Negligent conduct is not excusable, but the strenuous working conditions that health care professionals must endure each day has lead to a nursing shortage.  In 2007, The American Health Care Association (“AHCA”) estimated a need for 109,900 health care personnel to “fill vacant nursing positions at nursing facilities across the United States.”  2007 AHCA Survey: Nursing Staff Vacancy and Turnover in Nursing Facilities, 4 (American Health Care Ass’n Dep’t of Research July 21, 2008).  These vacancies consisted of positions for registered nurses (“RNs”), licensed practical nurses (“LPNs”), and certified nursing assistants (“CNAs”).

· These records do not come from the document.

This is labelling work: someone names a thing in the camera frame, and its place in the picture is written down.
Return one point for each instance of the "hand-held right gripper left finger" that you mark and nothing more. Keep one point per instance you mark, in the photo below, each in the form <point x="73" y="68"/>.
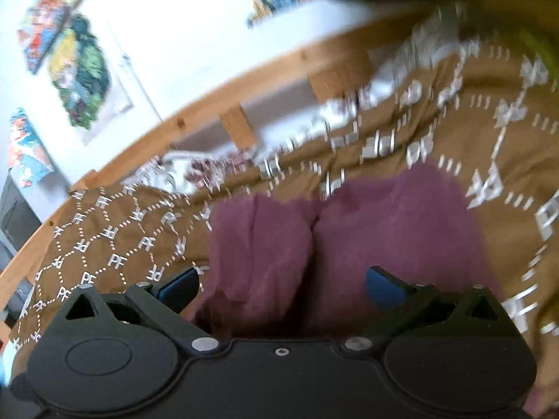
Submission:
<point x="179" y="289"/>

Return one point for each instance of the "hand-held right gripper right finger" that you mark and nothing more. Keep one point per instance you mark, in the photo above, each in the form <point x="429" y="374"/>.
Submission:
<point x="386" y="289"/>

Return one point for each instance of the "maroon small garment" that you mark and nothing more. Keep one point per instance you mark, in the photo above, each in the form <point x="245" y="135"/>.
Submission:
<point x="270" y="244"/>

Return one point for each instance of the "white patterned bedsheet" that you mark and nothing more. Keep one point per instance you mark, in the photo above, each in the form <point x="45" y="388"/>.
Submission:
<point x="174" y="174"/>

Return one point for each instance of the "dark cabinet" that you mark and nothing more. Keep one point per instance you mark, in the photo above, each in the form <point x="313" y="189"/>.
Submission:
<point x="11" y="214"/>

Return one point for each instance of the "yellow-green cloth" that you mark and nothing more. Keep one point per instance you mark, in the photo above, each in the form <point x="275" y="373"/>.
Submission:
<point x="539" y="43"/>

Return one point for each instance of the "blue wall poster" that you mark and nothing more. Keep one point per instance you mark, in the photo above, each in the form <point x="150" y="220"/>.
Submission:
<point x="28" y="148"/>

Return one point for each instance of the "white wall pipe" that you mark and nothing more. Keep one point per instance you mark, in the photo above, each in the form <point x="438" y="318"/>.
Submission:
<point x="131" y="70"/>

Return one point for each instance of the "green jigsaw wall poster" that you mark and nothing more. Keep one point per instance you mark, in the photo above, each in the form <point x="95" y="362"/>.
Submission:
<point x="81" y="74"/>

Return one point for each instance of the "wooden bed frame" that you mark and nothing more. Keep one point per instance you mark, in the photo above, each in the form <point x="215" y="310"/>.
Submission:
<point x="279" y="67"/>

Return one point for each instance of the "orange colourful wall poster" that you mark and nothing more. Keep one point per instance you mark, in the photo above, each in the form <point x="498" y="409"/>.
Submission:
<point x="43" y="30"/>

With fewer nurses to attend to large volumes of patients, mistakes are bound to occur even when these health care providers perform to the best of their abilities.  Bringing criminal charges against a well-intentioned nurse can only discourage those interested in entering the nursing profession.  Additionally, the possibility of criminal charges may make it more difficult for nurses to be frank about these unintentional errors they made.  An inability to examine mistakes or errors places all patients at risk.  See, Criminalization of Nurses for Unintentional Errors, Wisconsin Nurses Association, available at http://www.wisconsinnurses.org/media/WNA_Position_Paper_Criminal_Neglect.pdf.  The focus should be on providing these professionals with the opportunity to learn from their mistakes, not to punish them with criminal sanctions.

Conclusion
Criminal punishment for medical negligent conduct is a growing trend.  Studies of these cases indicate that the triers of fact tend to place a greater emphasis on the defendant’s subjective state of mind.  The concern is that a jury may render a “guilty” judgment without considering whether the health care provider’s conduct fell within the objective standard of care.  Moreover, the criminalization of medical negligence fails to serve the three goals of criminal law.  Criminal culpability for health care providers should be limited to instances of recklessness.  Providers who are reckless will be criminally punished for undertaking actions in which they were aware of the risks.

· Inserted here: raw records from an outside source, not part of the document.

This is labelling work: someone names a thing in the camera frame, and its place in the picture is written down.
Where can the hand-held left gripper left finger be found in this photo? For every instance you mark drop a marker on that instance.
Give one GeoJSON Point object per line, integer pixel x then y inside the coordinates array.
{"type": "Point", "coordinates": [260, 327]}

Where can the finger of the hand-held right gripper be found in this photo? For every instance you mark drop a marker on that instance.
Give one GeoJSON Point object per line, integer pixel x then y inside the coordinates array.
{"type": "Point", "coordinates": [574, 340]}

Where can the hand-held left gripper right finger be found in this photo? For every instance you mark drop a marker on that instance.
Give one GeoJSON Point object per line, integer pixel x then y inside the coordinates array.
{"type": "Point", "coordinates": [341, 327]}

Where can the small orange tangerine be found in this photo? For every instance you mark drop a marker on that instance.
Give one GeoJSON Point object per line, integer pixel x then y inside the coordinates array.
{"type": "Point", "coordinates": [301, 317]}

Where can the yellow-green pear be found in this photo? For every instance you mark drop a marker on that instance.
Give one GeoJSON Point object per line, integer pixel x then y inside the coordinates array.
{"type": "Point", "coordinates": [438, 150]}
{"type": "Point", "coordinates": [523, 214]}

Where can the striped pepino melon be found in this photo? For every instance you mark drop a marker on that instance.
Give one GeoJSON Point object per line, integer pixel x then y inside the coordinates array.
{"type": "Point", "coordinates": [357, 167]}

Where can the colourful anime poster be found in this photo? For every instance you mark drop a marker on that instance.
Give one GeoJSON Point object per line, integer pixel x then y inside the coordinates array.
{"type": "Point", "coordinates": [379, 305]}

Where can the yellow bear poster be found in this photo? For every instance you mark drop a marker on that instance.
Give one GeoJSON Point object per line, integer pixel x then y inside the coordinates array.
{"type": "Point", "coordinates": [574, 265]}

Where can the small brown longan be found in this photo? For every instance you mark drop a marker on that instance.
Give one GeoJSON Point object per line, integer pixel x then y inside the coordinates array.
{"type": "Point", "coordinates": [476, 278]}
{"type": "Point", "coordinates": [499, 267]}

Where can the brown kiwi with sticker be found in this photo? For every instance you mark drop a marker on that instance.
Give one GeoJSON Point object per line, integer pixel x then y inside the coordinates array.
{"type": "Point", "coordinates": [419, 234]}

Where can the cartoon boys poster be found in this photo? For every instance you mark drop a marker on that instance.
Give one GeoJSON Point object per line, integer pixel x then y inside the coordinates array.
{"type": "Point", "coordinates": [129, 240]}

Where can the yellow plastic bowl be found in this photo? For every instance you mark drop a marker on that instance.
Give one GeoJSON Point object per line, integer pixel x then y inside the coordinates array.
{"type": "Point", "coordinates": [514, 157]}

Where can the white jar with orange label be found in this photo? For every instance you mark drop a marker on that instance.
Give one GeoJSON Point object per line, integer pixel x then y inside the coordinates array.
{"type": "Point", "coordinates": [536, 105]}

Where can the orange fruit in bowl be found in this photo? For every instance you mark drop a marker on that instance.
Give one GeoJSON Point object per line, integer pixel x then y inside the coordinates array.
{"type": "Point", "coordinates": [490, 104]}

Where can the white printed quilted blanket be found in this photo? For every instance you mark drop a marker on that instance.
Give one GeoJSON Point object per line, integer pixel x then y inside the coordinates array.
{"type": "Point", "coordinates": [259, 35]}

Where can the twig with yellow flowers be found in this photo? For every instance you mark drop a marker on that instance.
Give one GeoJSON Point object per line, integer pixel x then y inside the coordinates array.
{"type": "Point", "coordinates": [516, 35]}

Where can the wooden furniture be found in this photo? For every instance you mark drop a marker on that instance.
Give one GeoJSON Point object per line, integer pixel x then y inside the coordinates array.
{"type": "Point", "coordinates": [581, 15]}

Ultimately, civil liability is the preferred method for settling issues of negligent conduct.  It provides the patient with the opportunity to recover for his or her injuries and medical expenses.  Additionally, medical and nursing boards already have existing procedures for punishment and reform, all of which supersede the necessity of a prison sentence.  With these existing civil liabilities and sanctions, the focus should be on rehabilitating these health care providers to prevent them from repeating the same mistakes, and not imprisoning them for unintentional error.

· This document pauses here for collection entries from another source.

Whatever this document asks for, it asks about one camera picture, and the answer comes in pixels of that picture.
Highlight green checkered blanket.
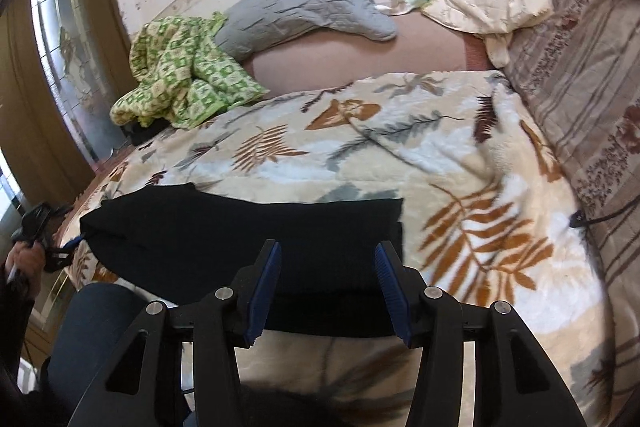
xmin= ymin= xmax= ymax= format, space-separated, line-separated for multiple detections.
xmin=110 ymin=12 xmax=271 ymax=130

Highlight small white cloth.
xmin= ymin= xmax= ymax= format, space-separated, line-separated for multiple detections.
xmin=372 ymin=0 xmax=426 ymax=16

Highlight person's left forearm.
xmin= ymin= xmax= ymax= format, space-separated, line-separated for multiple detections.
xmin=0 ymin=272 xmax=37 ymax=390

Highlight pink mattress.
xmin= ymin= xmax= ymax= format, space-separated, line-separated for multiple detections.
xmin=242 ymin=9 xmax=506 ymax=100

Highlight black cable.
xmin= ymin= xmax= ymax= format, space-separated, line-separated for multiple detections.
xmin=567 ymin=187 xmax=640 ymax=229

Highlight black pants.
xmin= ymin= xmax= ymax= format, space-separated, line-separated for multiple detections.
xmin=80 ymin=183 xmax=405 ymax=339

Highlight grey quilted pillow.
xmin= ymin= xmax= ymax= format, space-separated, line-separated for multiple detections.
xmin=214 ymin=0 xmax=398 ymax=62

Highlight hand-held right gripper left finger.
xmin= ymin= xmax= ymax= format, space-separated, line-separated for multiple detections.
xmin=67 ymin=239 xmax=282 ymax=427

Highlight person's left hand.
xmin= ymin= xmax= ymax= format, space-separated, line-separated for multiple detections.
xmin=4 ymin=241 xmax=43 ymax=282

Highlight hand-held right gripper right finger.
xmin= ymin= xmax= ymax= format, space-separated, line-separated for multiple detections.
xmin=374 ymin=241 xmax=588 ymax=427

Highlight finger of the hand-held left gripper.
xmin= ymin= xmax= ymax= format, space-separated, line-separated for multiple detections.
xmin=46 ymin=234 xmax=88 ymax=272

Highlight wooden door with glass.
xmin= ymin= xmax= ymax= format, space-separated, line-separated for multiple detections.
xmin=0 ymin=0 xmax=136 ymax=188

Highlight striped floral bed sheet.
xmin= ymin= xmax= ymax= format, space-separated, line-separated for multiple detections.
xmin=502 ymin=0 xmax=640 ymax=408

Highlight leaf print fleece blanket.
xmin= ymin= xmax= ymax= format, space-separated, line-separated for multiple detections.
xmin=50 ymin=69 xmax=626 ymax=427

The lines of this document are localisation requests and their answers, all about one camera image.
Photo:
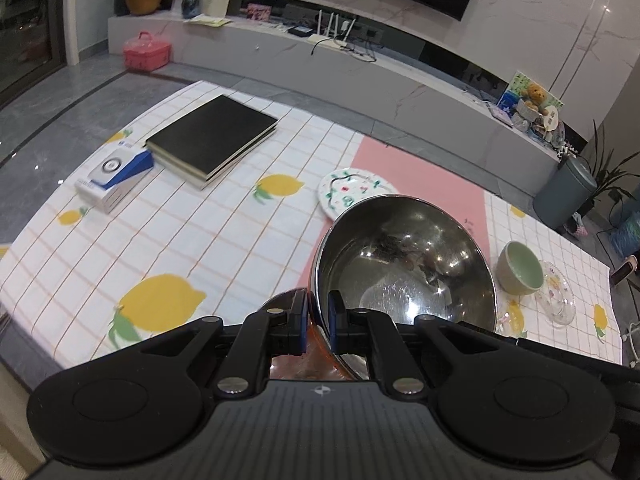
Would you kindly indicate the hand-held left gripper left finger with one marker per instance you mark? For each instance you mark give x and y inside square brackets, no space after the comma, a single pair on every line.
[301,326]

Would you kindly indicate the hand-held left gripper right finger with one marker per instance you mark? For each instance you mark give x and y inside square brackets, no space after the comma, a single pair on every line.
[334,326]

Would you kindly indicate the stainless steel bowl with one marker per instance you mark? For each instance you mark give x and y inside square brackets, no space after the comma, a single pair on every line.
[400,260]

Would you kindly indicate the clear glass flower plate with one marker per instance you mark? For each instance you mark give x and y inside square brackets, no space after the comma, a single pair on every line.
[556,292]

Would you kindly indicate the lemon print checked tablecloth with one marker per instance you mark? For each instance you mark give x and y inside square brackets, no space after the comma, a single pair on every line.
[210,240]

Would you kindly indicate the white floral print plate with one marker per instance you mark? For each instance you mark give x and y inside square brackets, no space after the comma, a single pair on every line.
[345,191]

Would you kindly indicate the black hardcover book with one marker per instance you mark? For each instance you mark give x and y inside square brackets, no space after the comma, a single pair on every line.
[220,176]

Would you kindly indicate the green ceramic bowl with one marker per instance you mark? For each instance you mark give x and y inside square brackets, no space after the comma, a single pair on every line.
[522,267]

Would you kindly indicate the black notebooks stack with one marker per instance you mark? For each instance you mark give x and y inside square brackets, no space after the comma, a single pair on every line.
[212,132]

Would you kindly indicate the blue and white box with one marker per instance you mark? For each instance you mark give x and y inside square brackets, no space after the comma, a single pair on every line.
[117,175]

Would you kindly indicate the grey marble TV cabinet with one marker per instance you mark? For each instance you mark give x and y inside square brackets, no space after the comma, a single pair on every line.
[350,67]

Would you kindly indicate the grey round trash bin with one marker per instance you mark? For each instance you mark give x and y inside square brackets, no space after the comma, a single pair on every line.
[562,195]

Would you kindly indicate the blue tissue packet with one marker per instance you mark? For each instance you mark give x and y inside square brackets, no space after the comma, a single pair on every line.
[507,102]

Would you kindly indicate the white antenna router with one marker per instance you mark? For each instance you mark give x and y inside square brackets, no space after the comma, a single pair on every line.
[332,35]

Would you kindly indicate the black set-top box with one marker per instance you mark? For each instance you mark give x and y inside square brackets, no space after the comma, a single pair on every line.
[301,30]

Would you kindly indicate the white space heater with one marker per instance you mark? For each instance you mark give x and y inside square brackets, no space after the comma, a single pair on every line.
[627,270]

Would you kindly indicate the brown teddy bear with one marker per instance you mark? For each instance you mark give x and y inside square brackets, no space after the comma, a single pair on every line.
[535,96]

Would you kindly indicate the green picture card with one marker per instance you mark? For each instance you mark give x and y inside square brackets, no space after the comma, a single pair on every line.
[520,82]

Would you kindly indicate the blue plastic bag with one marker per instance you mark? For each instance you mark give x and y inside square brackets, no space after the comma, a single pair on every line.
[629,240]

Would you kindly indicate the pink plastic basket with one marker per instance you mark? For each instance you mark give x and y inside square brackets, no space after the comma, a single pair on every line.
[147,52]

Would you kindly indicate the pink patterned box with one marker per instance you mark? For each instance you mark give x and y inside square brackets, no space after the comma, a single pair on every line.
[259,12]

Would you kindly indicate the yellow-green paper sheets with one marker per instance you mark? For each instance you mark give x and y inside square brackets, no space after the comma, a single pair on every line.
[207,21]

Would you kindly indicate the potted long-leaf plant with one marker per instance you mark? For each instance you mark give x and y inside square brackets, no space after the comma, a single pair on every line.
[612,170]

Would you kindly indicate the blue glass vase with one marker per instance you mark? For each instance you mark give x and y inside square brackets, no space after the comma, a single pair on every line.
[190,5]

Heidi A. Barcus is a partner in the firm of London & Amburn, P.C., and focuses her practice in civil litigation including the defense of doctors, hospitals, and nursing homes.  She is a member of the University of Tennessee Legal Clinic Advisory Board, the Hamilton Burnett American Inn of Court and DRI. She is a Tennessee Bar Foundation fellow and Secretary of the Knoxville Bar Association. Eric Shen is a third-year student at The University of Tennessee College of Law and is currently a law clerk at London & Amburn, P.C.

Disclaimer: The information contained herein is strictly informational; it is not to be construed as legal advice.